Short gained a mammoth 771 metres for the Tigers in this game, by far his season-high, and had 25 touches at 72% efficiency. At a point early in the game, it looked as though Short may fall into the “self-preservation” trap of throwing the ball on your boot and hoping for the best, but as the game progressed, you could see him slicing through the Geelong set up with precise kicks to teammates in better positions.

Short added six score involvements from half back to his eight intercepts and was the number one rebounder for the Tigers, with seven for the game. He also had a game-high seven inside fifty deliveries as well, running away from his opponents effortlessly at times.

He has had slightly better years, statistically, but in terms of impact, this has been the season Short has made his mark at this club, and at just 24 years of age, we may see the best of the running defender in the years to come.



I know this is a celebratory Tiger review, and rightfully so, but amid the Dusty adulation and the commiserations for the retiring Gary Ablett, there was another walking off the Gabba who was probably playing his last game, and he played a pretty effective role for the Cats too.

Harry Taylor was excellent against Tom Lynch, holding the power forward to just one touch in the first half. Taylor used all the tricks his years in the game taught him as he out-bodied Lynch and worked his man out of the contest on several occasions.

There was a guard of honour for Gaz as he left the ground but I found it strange that Taylor was not afforded much in the way of a farewell. Unlike Ablett, who is an undoubted legend of the game, Taylor stayed with Geelong through thick and thin. He has as many flags with the Cats as Ablett and didn’t run off to Gold Coast in the middle of his career for seven years.

I just reckon he could have been given a nice send-off as well.



We could point to a few incidents where players showed extreme courage despite injuries incurred during the game, but there is one that got virtually no air time during the broadcast at all.

We saw Gary Ablett battle on despite shoulder pain. We saw Nathan Broad cop a high one and continue on, and then we saw the devastating blows to both Vlastuin and Sam Simpson that sent them from the field, not to return, but not many people were aware that Bachar Houli played the game out with a torn calf muscle after injuring it in the first quarter.

It may not sound like much, but as a calf-tearing veteran, I have no idea how he was able to run the game out, let alone play a role in the victory. Houli finished with 11 touches and though there was no conjecture regarding him and the possibility of a Norm Smith Medal, his performance should be one that is highlighted by Richmond fans as to what it means to play in this guernsey.

It wasn’t about him – it was about what he could still contribute, despite being injured. It wasn’t about his injury – it was about the greater good.

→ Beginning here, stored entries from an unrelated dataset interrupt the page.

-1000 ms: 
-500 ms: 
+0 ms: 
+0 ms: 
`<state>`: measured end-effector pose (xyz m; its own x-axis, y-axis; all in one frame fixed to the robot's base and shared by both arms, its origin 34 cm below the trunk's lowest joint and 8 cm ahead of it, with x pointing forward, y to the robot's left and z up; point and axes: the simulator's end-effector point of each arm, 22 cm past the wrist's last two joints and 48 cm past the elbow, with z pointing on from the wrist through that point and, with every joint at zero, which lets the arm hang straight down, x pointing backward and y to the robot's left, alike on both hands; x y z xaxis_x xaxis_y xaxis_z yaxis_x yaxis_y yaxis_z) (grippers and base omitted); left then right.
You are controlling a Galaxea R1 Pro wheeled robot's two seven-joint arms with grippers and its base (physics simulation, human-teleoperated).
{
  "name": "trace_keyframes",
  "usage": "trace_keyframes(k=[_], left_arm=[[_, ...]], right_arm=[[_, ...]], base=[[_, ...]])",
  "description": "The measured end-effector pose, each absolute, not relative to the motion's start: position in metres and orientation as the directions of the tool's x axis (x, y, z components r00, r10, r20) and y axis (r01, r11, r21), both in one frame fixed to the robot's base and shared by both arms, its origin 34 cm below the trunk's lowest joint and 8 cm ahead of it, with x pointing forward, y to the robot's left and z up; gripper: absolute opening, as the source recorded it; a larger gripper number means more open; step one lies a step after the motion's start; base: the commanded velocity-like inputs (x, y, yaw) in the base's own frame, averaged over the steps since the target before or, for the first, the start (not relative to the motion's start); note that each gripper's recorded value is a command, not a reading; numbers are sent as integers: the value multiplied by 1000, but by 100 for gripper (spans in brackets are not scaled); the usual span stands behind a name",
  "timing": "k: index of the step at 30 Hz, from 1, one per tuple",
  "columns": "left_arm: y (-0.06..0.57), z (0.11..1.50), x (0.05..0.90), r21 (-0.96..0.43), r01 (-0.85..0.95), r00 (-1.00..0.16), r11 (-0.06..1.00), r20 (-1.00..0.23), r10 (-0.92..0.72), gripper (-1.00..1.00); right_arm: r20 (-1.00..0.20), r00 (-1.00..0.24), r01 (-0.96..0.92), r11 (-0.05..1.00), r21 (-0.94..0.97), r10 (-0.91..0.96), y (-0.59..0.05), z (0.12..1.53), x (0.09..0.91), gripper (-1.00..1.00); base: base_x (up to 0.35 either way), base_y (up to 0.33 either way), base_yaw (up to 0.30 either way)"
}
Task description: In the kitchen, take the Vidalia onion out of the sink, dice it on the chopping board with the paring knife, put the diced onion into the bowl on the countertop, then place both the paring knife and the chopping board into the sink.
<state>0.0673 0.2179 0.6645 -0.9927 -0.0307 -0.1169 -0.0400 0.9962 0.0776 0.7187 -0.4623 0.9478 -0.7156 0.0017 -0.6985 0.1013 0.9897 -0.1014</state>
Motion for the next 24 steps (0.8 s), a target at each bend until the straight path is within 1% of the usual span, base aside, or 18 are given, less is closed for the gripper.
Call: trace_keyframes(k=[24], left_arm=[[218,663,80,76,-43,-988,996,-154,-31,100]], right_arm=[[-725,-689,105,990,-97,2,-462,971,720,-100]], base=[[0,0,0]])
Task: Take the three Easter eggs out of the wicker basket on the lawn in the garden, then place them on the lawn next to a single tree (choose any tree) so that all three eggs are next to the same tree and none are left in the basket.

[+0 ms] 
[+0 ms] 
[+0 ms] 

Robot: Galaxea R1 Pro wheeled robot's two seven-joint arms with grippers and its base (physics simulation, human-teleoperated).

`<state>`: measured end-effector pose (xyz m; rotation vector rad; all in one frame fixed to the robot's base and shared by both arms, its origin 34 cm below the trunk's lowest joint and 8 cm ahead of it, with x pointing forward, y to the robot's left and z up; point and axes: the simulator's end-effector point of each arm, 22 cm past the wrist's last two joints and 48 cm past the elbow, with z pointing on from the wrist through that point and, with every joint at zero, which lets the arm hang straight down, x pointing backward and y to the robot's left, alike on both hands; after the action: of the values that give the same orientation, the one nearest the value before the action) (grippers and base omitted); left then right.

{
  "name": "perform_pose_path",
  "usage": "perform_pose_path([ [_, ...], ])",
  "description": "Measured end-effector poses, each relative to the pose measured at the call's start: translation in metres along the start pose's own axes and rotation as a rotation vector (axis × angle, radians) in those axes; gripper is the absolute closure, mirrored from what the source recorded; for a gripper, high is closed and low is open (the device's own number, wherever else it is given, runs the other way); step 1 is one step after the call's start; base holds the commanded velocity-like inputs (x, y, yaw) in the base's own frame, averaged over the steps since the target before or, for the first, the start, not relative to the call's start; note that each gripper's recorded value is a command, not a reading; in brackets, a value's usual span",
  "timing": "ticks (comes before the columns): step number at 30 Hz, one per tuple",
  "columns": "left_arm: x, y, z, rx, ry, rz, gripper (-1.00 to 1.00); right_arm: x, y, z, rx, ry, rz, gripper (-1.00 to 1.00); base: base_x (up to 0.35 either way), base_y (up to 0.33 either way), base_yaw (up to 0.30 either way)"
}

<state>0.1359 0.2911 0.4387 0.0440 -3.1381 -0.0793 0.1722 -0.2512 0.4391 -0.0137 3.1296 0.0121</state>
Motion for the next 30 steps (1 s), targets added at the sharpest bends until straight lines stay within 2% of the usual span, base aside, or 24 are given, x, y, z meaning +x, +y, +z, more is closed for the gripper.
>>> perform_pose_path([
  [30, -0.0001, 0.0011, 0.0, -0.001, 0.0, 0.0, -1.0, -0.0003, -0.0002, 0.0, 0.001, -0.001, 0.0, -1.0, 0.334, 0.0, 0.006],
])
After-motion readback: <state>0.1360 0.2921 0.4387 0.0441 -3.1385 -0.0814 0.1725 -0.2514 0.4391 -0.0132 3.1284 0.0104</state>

Though nowhere near dominant, it is the little acts like this from Houli that make this Richmond team so special.

Yes, we’ll hear about the courage of plenty in this game, but if someone leaves the name of Bachar Houli out of the conversation, make sure you add it for me, okay?



We know about Dusty, and I won’t mention any of the others that get their own section here, but there are a few that deserve to be recognised for what they brought to the table in the 2020 AFL Grand Final.


TRENT COTCHIN – As someone who loves the great leaders our game produces, I can only admire Cotchin and the way he leads this team by example. He was a beast in the clinches again in this game, extracting six clearances as burrowed in and under.

And it wasn’t just the disposals – his work at stifling the clearances of Geelong was excellent; whether it was just a hand to strip the ball away or some physical pressure, Trent Cotchin leads Richmond like his life depends on every single action he performs. You will flat out never see him shirk an issue.



TOM STEWART – Was quite brilliant for Geelong, playing the defensive sweeper role with the kind of ease that has been a trademark of his career to this point. Whether he was running back with the flight to make spoils, or positioning himself perfectly to alleviate the pressure on the Cats’ defence, Stewart was close to the best player on the park at half time.

He topped all players with ten intercepts, and added ten rebound fifties to his 624 metres gained. In a game where quite a few Cats stepped down, Stewart stepped up to enhance his already strong reputation with a very good Grand Final performance.


MARLION PICKETT – This is one that really could have gone the other way given what we’ve seen from him in recent weeks, but I felt as though he found some form in the second half of the Prelim Final. Although he won’t feature in anyone’s votes or have too many highlights, Pickett’s willingness to both take physical contact and initiate it were a real positive for Richmond.

I’m not sure if he’ll be at Richmond next season, but this baby-making machine (four of them went to the podium with him!) more than earned his spot in the team in this game with some great tackling and good physical presence around the contest.


SHANE EDWARDS – It’s funny; I don’t really think of Edwards as one of the experienced heads at Richmond. I kind of feel like he has only really matured into a genuine talent over the last few years, but at 32 years old, he has once again demonstrated just why Tiger fans love him so much.

He led the game in clearances, his skill in collecting the footy and dishing to a player in better position making those around him better. He had the most disposals on the park as he worked tirelessly to give the Tigers first use of the footy. Whilst any will gravitate toward the brilliance of Martin, and whilst I gravitated to the run and carry of Short, the work of Edwards was just as vital to Richmond’s surge in the second half. With an even spread of his touches over the entire contest, Edwards was one of the few players that could state that he undoubtedly played a four-quarter game.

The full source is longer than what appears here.